* Description of the task *
Go over the material below and report every line that contains the word "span".
** Dataset content follows **
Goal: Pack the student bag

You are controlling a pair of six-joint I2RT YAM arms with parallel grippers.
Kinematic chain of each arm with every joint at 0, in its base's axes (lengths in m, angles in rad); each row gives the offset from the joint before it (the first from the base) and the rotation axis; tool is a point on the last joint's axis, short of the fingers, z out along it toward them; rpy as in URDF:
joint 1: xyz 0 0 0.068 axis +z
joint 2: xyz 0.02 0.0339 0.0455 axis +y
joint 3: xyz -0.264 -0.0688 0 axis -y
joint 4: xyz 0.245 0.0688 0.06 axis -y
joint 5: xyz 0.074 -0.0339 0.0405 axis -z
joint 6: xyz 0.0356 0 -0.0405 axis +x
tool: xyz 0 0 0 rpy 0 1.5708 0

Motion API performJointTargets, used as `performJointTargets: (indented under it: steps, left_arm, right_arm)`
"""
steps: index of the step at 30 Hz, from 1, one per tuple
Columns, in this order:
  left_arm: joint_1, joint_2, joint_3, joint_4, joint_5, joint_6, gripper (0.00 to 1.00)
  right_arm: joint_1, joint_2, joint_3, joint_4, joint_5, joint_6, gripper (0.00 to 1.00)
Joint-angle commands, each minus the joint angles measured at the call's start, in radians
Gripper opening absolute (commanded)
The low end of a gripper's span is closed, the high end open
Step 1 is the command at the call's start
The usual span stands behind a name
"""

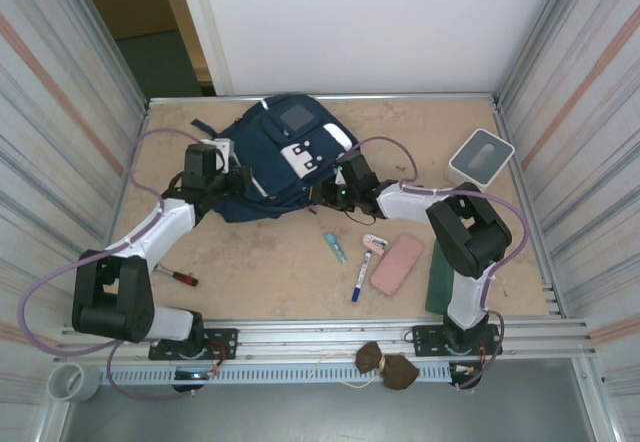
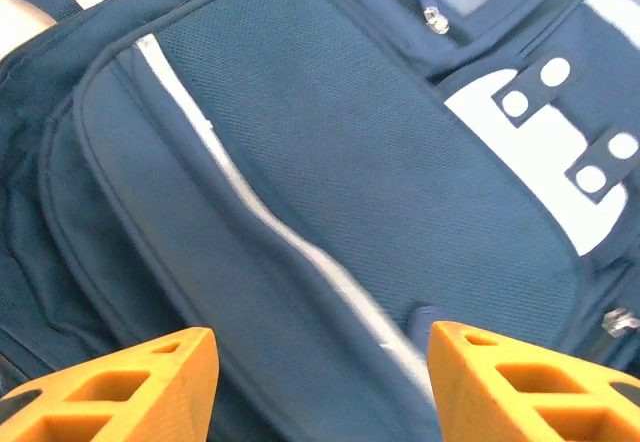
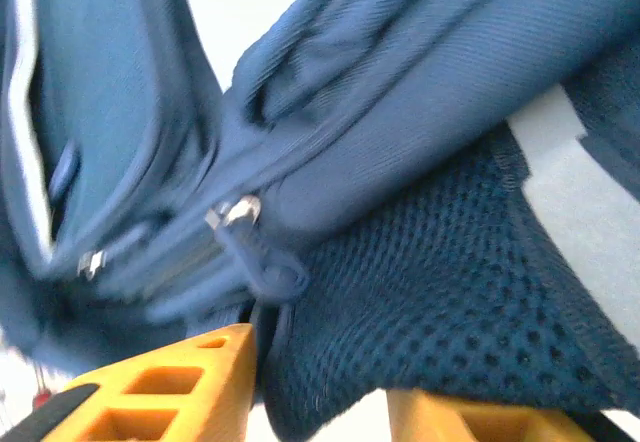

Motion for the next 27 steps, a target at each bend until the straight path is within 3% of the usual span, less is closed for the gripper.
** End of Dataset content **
* Written response *
The low end of a gripper's span is closed, the high end open
The usual span stands behind a name
Motion for the next 27 steps, a target at each bend until the straight path is within 3% of the usual span, less is closed for the gripper.

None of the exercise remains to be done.